Today, Chairman Pai resided over his first FCC March Open meeting. Top of the agenda? Robocalls and how to stop them. Hear! Hear!
The proposed rule-making and inquiries were broken down into two parts:
Rules that remove regulatory uncertainties so voice service providers can block certain robocalls without fear.
With this proposal, providers may block spoofed calls when the actual subscriber to the spoofed number makes a “do not originate” request.
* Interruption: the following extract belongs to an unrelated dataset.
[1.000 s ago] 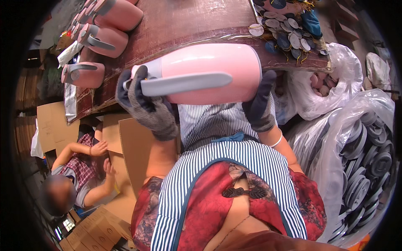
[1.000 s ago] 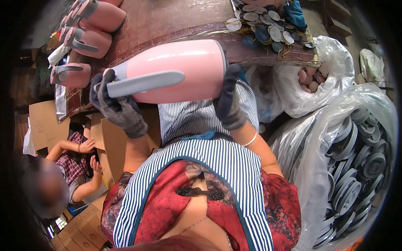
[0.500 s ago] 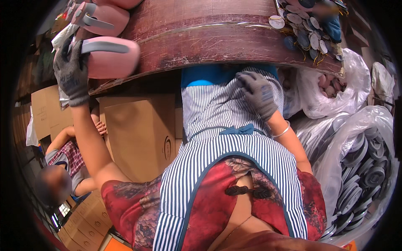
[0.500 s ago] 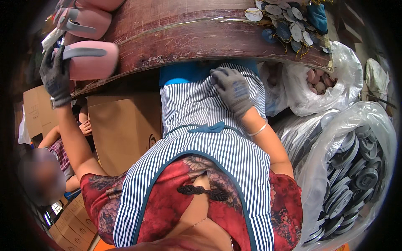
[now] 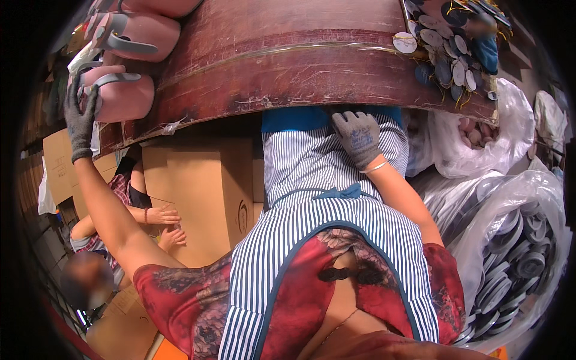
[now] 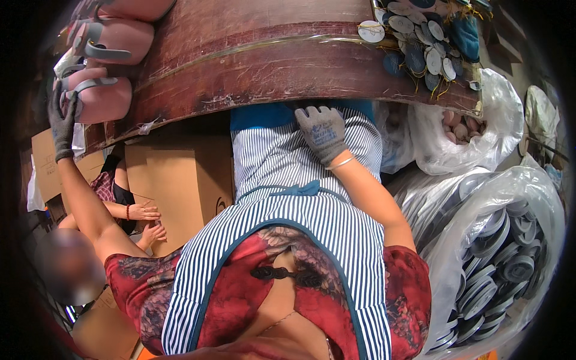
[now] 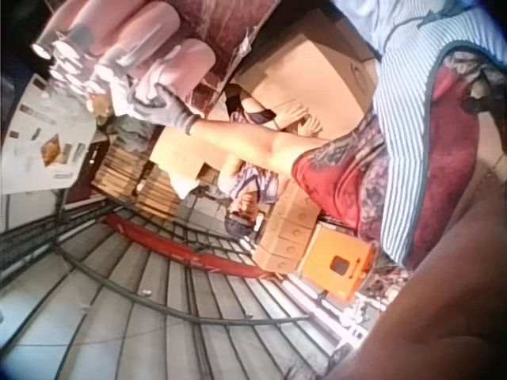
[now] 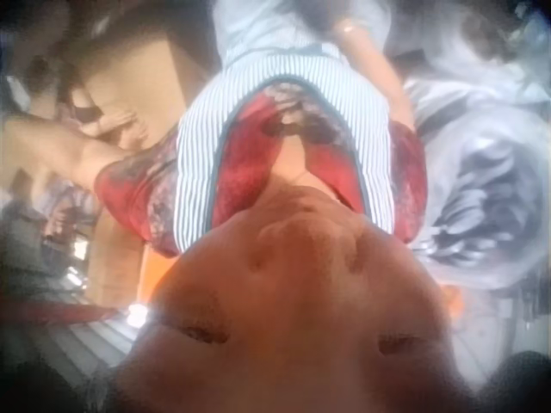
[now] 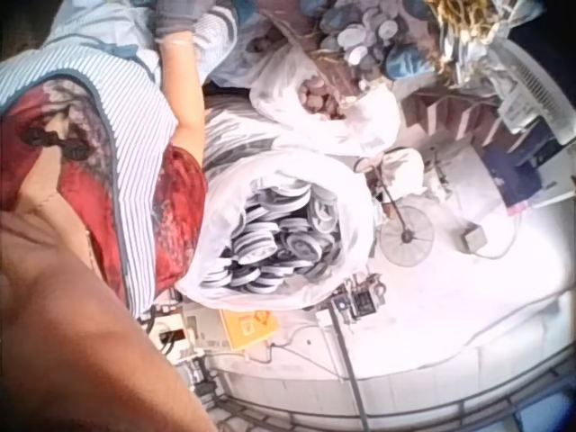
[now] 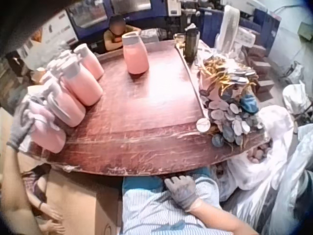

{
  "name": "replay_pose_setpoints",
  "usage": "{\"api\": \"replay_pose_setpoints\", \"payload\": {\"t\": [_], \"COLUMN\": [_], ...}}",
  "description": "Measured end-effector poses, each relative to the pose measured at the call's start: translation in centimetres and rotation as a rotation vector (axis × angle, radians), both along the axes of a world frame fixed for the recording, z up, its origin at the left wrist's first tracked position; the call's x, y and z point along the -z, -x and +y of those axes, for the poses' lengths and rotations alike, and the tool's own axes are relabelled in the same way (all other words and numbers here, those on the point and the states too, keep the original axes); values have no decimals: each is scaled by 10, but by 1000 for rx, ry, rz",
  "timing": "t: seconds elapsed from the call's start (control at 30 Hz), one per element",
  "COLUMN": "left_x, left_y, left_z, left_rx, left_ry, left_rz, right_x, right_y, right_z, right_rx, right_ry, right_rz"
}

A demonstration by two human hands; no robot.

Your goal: The person assembles pink plastic pitchers by inserting circular lids and tying yellow strings around the handles. The person handles each pitcher one at a time, places the lid, and secures the string before moving to the next unit.

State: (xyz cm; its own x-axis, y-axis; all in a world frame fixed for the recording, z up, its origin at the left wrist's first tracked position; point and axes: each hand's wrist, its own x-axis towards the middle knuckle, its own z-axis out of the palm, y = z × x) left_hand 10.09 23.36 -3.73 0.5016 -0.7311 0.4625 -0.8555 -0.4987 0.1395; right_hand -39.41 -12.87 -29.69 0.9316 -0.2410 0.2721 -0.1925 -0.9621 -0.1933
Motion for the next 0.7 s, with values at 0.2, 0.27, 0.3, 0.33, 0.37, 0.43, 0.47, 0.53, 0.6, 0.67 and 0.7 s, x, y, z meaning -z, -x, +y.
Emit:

Additionally, this would give the green light for legislation to allow additional call blocking of the following numbers:
- Invalid Numbers: this includes numbers with unassigned area codes, numbers that use N11 codes (such as “911” or “411”) in place of an area code, and numbers not allocated by the North American or International numbering plan administrators
- Valid numbers that are not allocated to a provider
- Valid numbers that are allocated to a provider but not assigned to a subscriber
The team also asked for comment on how to treat calls that originate internationally.
Notice of Inquiry that expressly permits providers to block calls that don’t follow one of the above criteria but do appear to be illegal.
Here, the team stated they were looking for objective criteria that a provider might use to identify illegal robocalls and the accuracy of these methods. They also asked what protections could be established to ensure that legitimate calls, that share similarities to illegal robocalls, won’t be blocked.
The first proposal of the FCC March Open passed.
Now, let’s put an end to those robocalls!